9. A method of mounting a coil spring to a brake shoe in a guide track of a window frame, said method comprising the steps of:

providing a coil having a free end;

providing a brake shoe;

providing a common assembly containing a housing, for holding said coil spring, and a stop mount that are temporarily joined together;

placing said coil spring in said housing;

positioning said common assembly in said guide track, such that said coil spring and said housing are positioned above said stop mount;

disconnecting said stop mount from said housing, such that said housing is free to move in said guide track above said stop mount independently of said stop mount;

mounting said stop mount in said guide track at a fixed position;

positioning said brake shoe in said guide track below said stop mount; and

attaching said free end of said coil spring to said brake shoe past said stop mount.

10. The method according to claim 9, wherein said step of providing a common assembly includes molding said housing and said stop mount together as a single piece, wherein said housing and said stop mount are joined together by a breakaway section.
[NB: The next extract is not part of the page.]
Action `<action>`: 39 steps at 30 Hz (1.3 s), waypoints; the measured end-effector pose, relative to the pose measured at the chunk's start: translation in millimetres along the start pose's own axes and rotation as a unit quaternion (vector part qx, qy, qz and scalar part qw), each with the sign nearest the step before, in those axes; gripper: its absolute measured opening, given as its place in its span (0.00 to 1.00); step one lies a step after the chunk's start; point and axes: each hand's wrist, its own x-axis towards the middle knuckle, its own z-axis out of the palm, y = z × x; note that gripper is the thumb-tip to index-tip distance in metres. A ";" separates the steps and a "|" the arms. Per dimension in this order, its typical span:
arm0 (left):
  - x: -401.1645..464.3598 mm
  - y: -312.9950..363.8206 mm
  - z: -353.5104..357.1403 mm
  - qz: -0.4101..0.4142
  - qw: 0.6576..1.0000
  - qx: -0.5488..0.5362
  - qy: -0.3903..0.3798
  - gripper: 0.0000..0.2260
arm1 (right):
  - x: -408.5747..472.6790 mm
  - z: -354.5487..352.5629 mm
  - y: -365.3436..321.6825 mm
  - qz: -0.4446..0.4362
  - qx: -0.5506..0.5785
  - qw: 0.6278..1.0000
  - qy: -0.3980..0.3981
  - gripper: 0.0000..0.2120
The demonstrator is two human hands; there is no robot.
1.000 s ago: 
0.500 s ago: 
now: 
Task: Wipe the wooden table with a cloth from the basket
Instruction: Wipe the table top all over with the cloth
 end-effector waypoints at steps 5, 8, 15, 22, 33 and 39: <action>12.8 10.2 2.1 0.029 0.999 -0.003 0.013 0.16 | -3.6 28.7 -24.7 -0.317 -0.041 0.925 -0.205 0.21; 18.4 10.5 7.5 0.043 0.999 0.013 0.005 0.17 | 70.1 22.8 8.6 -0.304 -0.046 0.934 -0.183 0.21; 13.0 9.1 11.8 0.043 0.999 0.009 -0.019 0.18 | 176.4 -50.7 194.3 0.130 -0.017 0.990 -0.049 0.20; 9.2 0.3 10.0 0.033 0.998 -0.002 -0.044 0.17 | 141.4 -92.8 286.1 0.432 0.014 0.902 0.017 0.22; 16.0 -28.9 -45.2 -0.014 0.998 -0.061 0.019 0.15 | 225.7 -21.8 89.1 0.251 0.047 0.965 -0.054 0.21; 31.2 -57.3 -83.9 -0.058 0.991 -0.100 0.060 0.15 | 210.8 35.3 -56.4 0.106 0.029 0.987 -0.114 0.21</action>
11. The assembly according to claim 10, wherein said stop mount is molded to said common assembly in a first orientation and said method includes manually manipulating said stop mount into a different second orientation before said stop mount is mounted to said guide track.

12. The assembly according to claim 11, wherein said step of manually manipulating said stop mount includes twisting said breakaway section between said stop mount and said housing.

13. The method according to claim 9, wherein said step of providing a common assembly includes interconnecting said housing and said stop mount with a removable connecting element.

14. The method according to claim 13, wherein said removable connecting element is an adhesive label.

15. The method according to claim 13, wherein said step of mounting said stop mount in said guide track includes driving at least one screw through said stop mount and into said guide track.

16. The method according to claim 15, wherein said step of driving at least one screw through said stop mount serves to automatically disconnect said stop mount from said housing.

17. A method of mounting a coil spring to a brake shoe in a guide track of a window frame, said method comprising the steps of:

providing a coil spring having a free end;

providing a brake shoe;

providing a molded assembly having a housing and a stop mount that are joined by a breakaway section;

placing said coil spring in said housing of said molded assembly;

mounting said stop mount of said molded assembly in said guide track at a fixed position, therein positioning said coil spring and said housing in said guide track above said stop mount;

breaking said breakaway section to separate said housing from said stop mount, wherein said housing is free to move in said guide track above said stop mount independently of said stop mount;

positioning said brake shoe in said guide track below said stop mount; and

attaching said free end of said coil spring to said brake shoe past said stop mount.